Quando a conta não fecha, a maior parte das pessoas para e tenta achar o erro. Ninguém quer levar prejuízo na feira. Pode ser um real, mas, a gente abre a palma da mão para contabilizar as moedas. Ninguém quer tomar prejuízo, mesmo que tenha sido por falta de atenção ou imperícia matemática.
Porém, a conta do capitalismo, o modelo econômico ainda vigente, não fechou e nem vai fechar. Diferente da feira, aqui na vida, a maioria segue em um prejuízo consentido, fazendo vista grossa para aquele um real, porque, na real, ainda está no lucro. Só que não.
No final da Segunda Guerra, ainda com sangue nos olhos e um sorriso no rosto, os Estados Unidos entraram em outra missão. Um artigo do economista Victor Lebow sugeria que, para tirar melhor proveito do potencial econômico do país, o governo e a indústria deveriam transformar o estilo de vida das pessoas em uma grande máquina de consumo e fazer do ciclo comprar/usar/descartar um ritual de prazer físico, moral e espiritual. Só não digo que Lebow hackeou o sistema, porque naquele momento ele estava ajudando a escrever o “sistema” e definindo uma lógica de sustentabilidade para que o modelo prosperasse.
Modelos sustentáveis podem não trazer resultados de curto prazo tão expressivos, mas, a sua natureza holística e equilibrada – operada através de uma gestão pautada em observar, avaliar, planejar e agir de forma coerente – traz resultados positivos ao longo do tempo.
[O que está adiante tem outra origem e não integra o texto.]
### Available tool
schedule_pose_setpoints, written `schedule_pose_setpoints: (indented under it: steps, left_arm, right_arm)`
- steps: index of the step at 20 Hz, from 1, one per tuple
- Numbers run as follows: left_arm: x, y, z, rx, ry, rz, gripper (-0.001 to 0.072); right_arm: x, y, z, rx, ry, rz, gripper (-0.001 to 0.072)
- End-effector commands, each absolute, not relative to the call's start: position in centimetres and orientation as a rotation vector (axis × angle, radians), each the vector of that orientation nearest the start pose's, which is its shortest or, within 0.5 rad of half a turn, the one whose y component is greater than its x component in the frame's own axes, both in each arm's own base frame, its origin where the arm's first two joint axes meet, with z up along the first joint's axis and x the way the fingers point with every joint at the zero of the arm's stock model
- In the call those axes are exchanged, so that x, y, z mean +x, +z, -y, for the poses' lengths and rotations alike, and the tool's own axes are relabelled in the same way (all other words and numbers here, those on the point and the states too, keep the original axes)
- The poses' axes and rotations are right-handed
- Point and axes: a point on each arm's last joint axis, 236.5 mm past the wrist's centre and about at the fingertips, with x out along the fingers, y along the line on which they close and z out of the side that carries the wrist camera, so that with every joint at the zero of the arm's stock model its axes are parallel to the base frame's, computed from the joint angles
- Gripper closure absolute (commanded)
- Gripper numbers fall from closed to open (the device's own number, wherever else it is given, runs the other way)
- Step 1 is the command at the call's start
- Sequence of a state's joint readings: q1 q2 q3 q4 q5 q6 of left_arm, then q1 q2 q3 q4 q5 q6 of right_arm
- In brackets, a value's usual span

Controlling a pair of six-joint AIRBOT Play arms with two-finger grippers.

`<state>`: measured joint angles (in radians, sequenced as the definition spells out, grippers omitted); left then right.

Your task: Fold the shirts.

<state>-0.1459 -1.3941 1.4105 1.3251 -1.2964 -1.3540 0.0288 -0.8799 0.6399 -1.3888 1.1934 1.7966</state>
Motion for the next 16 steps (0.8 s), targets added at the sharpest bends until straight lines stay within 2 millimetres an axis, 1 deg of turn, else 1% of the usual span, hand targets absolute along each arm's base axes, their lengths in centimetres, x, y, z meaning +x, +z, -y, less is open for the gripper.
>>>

Acontece que o modelo de Lebow não era genuinamente sustentável. Era transgênico; híbrido de capitalismo.
E assim como acontece com os transgênicos na agricultura, o problema é que não temos a certeza de que, no futuro, eles irão nos matar.
O problema do consumo desenfreado inserido no capitalismo é que ele acelerou uma máquina de transformações sociais e ambientais que atropelou qualquer noção de sustentabilidade em nome de uma economia pautada no lucro superlativo e no crescimento constante. Contudo, a ideia de ter crescimento constante em um planeta de recursos escassos é insustentável, não?
Quantas empresas você conhece que hoje estão planejando lucrar menos amanhã, calibrando a rota para o futuro e desenhando uma estratégia de desenvolvimento sustentável para o seu negócio desde já?
Provavelmente, não muitas…
O conceito de sustentabilidade requer a integração com o diverso e também a inclusão da complexidade. Por isso não é fácil e não virou moda (apesar de quase flertar com o cafona no mundo corporativo).
Esta natureza complexa, aliada a um determinado envolvimento político e econômico atual, que confere o grau de poder de uma organização, ainda mantém muitas pessoas jurídicas fazendo vista grossa, assim como as pessoas físicas que resolveram deixar para lá aquela conta que, diariamente, não fecha há muito tempo.
A Era das Tecnologias Sustentáveis
A tecnologia não é neutra e devemos evitar a hipnose dos seus encantos. Entre os oito homens mais poderosos do mundo estão dois emergentes bilionários da internet, além do veterano Bill Gates. Mas, lembre-se que tecnologia não tem só a ver com bits.
Na mesma época de Lebow, a promessa da Revolução Verde era uma produção de alimentos em abundância e a erradicação da fome. Porém, qual é o impacto da agricultura (ou agroindústria) hoje? Ainda no prelúdio da Indústria 4.0, muito se fala sobre dados, robôs e aumento de produtividade, mas pouco sobre o desequilíbrio social, econômico e ambiental diante disso.
Inovações em produtos, processos e modelos de negócio orientadas por uma agenda global de desenvolvimento sustentável são parte fundamental do caminho que levará as organizações, especialmente àquelas do segundo setor, à criação e ao compartilhamento de valor que o mundo precisa hoje, mais do que nunca.
Inspirações como as da Terceira Revolução Industrial e do Capitalismo Natural não faltam, mas o olhar particular sobre a herança da própria marca, as tensões sociais que afetam seus stakeholders (mais do que as tensões econômicas que afetam seus shareholders) e as externalidades dos seus produtos já bastam para um primeiro passo, uma primeira reflexão.
Sim, precisamos falar sobre o capitalismo sem os preconceitos e os estereótipos barbudos do século XIX que obstruem o diálogo sobre o novo, o diverso e o complexo. Não creio que outros modelos já propostos atendem às necessidades que temos enquanto uma sociedade de mais de sete, em breve dez bilhões de pessoas, em um planeta pilhado e quase pelado.
A sede em consumir à la Lebow, conduta inerente à corrida de ratos da vida moderna, impede muita gente de parar e perceber, mas o erro já apareceu. A conta não está fechando e precisamos parar de contar moedas, antes que a xepa seja tarde.